• Task description: Please copy exactly the lines that run from the start of the entries to the line containing "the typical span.", inclusive.

*** Exercise materials Section Begins ***

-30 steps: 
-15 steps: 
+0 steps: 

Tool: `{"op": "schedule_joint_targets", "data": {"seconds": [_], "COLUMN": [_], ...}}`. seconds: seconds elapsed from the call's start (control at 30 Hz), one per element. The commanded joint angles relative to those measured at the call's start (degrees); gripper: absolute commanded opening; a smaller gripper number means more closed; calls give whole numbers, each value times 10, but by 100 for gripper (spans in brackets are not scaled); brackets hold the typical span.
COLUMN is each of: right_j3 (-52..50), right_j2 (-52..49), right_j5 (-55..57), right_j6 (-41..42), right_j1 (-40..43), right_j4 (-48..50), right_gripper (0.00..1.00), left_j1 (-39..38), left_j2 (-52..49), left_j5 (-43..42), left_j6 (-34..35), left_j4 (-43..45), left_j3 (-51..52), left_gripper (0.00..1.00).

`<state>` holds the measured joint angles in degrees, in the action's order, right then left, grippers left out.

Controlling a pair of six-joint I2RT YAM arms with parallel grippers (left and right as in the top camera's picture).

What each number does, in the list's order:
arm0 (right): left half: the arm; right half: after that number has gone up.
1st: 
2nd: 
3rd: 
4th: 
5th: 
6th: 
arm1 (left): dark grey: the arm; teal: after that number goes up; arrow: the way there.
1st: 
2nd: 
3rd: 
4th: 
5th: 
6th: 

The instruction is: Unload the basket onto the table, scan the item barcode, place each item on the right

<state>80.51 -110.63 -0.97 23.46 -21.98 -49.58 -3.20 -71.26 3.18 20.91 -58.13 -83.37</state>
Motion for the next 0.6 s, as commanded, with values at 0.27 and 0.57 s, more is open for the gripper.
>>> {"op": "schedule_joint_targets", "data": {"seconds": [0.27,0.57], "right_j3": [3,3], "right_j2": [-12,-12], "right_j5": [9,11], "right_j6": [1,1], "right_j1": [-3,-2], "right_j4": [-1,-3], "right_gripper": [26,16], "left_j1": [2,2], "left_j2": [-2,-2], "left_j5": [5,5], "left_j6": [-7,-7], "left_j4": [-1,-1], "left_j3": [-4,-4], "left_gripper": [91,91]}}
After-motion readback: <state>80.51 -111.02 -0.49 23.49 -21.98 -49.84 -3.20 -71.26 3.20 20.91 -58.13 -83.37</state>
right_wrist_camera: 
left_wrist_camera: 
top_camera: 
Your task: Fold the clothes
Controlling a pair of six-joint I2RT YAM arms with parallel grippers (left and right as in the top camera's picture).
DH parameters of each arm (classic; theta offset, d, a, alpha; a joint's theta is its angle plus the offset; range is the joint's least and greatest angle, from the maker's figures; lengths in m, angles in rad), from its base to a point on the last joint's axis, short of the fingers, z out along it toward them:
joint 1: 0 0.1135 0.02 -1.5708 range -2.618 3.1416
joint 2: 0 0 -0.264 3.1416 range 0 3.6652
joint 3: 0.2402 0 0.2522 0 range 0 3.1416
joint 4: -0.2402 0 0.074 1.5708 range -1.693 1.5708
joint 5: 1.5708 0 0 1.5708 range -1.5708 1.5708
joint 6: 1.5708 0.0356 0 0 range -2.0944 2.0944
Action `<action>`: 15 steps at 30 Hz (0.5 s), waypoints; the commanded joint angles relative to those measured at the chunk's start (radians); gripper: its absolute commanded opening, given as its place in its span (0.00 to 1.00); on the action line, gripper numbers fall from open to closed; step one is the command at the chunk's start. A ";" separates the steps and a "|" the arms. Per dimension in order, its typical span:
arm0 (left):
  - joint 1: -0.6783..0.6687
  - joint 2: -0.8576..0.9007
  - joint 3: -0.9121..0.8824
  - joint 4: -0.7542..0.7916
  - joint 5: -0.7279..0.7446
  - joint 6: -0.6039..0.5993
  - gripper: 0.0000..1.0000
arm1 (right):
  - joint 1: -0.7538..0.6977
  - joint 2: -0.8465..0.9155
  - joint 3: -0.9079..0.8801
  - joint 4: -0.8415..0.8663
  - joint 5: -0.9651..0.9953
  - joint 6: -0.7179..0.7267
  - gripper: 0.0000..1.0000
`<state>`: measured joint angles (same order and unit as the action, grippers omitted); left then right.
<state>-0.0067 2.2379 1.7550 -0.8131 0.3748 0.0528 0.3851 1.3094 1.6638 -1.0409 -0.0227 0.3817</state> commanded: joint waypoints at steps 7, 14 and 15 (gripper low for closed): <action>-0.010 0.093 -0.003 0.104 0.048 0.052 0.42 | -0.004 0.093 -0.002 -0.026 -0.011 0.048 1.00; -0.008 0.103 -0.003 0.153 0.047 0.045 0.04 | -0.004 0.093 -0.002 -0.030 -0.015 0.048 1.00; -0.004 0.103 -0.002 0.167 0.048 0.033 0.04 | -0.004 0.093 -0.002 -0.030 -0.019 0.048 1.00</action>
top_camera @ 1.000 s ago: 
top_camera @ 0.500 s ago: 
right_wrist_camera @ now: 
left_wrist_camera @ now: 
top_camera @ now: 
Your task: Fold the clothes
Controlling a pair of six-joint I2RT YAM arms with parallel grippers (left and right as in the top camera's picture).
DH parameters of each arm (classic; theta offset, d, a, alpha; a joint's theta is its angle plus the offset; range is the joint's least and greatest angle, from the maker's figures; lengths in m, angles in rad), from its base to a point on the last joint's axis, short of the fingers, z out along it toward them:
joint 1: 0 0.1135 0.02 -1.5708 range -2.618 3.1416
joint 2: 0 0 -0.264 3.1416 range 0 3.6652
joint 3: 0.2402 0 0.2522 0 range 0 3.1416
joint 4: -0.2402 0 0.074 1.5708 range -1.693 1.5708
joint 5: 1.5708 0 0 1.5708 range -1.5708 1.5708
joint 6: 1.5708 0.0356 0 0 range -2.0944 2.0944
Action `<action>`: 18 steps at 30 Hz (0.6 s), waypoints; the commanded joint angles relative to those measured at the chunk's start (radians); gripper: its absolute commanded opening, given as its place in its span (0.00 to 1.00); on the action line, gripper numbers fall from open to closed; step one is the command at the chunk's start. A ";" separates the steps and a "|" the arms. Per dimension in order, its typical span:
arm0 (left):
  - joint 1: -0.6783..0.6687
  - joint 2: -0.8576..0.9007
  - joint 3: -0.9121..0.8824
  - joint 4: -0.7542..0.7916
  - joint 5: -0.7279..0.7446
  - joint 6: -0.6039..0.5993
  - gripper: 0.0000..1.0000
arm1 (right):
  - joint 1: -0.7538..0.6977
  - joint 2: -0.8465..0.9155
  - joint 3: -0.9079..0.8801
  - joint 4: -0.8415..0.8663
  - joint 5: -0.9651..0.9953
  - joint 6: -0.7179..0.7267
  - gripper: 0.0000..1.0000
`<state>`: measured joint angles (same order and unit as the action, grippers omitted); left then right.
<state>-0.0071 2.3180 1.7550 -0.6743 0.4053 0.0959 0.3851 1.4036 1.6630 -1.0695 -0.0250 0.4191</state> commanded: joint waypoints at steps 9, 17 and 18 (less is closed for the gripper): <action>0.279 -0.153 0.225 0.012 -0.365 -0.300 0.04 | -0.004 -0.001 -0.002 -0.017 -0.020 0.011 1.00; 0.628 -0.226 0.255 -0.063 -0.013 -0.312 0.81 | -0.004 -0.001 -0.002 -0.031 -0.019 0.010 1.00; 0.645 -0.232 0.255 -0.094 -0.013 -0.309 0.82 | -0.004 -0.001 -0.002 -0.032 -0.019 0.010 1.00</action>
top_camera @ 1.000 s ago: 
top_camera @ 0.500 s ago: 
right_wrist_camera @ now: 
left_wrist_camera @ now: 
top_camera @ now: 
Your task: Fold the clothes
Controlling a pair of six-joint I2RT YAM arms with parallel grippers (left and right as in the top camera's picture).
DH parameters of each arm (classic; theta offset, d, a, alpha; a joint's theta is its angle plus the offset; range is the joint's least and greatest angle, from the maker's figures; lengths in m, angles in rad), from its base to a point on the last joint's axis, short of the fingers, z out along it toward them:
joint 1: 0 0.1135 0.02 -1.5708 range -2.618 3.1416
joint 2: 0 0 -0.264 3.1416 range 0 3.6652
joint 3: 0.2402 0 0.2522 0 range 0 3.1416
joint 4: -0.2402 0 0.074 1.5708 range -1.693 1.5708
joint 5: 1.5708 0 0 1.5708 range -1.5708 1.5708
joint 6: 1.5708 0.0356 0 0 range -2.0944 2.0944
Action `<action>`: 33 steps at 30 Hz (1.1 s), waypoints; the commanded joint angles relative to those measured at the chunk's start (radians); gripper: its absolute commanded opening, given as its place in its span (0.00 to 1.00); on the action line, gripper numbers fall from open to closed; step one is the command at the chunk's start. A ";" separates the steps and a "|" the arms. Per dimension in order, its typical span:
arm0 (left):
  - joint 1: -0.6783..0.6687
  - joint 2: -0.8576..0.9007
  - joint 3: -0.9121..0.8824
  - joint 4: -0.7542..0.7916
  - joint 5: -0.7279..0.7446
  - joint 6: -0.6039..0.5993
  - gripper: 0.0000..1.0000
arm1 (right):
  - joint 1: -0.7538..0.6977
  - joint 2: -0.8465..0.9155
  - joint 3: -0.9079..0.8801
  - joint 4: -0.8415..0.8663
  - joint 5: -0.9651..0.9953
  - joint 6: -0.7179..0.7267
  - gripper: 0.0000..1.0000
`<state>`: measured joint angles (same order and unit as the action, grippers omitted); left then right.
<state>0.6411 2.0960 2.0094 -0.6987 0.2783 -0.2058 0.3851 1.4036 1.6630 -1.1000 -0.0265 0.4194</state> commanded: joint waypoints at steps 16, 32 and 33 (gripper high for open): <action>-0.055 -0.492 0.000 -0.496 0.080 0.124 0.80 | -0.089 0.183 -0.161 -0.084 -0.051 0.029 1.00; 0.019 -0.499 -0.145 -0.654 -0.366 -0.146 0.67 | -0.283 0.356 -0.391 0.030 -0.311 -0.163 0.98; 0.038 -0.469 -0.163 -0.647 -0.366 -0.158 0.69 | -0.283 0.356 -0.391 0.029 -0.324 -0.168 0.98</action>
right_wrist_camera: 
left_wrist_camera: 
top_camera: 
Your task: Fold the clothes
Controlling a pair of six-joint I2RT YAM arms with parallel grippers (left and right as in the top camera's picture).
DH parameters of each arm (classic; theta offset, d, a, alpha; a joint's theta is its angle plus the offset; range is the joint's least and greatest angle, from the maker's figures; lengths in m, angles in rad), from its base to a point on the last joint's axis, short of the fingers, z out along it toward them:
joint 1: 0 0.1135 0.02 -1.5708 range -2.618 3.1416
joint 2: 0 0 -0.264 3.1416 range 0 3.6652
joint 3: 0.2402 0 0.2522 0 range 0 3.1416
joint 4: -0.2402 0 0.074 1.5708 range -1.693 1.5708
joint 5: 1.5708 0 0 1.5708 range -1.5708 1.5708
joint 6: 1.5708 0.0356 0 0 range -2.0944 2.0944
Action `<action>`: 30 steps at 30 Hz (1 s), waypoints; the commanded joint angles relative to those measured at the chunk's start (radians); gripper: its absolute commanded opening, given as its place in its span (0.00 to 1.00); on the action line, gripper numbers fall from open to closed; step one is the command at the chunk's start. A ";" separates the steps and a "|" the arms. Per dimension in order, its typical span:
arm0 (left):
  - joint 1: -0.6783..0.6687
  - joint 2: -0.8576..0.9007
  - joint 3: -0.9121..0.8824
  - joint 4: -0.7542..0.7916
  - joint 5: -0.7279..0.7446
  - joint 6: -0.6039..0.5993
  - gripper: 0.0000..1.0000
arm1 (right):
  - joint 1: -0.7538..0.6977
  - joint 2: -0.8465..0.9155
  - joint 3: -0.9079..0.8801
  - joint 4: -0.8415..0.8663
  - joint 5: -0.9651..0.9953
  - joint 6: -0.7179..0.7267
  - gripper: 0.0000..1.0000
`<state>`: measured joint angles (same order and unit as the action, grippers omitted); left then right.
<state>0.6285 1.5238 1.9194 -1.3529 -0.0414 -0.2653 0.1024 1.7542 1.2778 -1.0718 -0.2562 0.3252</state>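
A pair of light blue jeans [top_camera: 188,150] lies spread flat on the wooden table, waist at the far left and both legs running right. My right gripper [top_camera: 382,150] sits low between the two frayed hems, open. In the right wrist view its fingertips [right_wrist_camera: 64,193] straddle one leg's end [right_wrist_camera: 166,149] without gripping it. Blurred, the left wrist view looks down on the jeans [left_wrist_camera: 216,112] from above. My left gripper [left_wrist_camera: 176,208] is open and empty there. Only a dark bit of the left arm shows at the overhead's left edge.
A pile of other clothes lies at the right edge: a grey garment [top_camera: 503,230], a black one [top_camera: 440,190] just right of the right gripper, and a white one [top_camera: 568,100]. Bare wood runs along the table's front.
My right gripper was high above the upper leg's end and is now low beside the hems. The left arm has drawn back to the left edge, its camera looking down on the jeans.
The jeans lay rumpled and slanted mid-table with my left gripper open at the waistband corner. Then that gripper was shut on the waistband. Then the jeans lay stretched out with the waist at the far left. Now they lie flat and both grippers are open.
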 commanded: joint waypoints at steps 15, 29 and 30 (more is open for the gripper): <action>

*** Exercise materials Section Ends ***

• Task result:
-30 steps: 
-15 steps: 
+0 steps: 

Tool: `{"op": "schedule_joint_targets", "data": {"seconds": [_], "COLUMN": [_], ...}}`. seconds: seconds elapsed from the call's start (control at 30 Hz), one per element. The commanded joint angles relative to those measured at the call's start (degrees); gripper: absolute commanded opening; a smaller gripper number means more closed; calls give whole numbers, each value times 10, but by 100 for gripper (spans in brackets are not scaled); brackets hold the typical span.

This answer has been written out in full.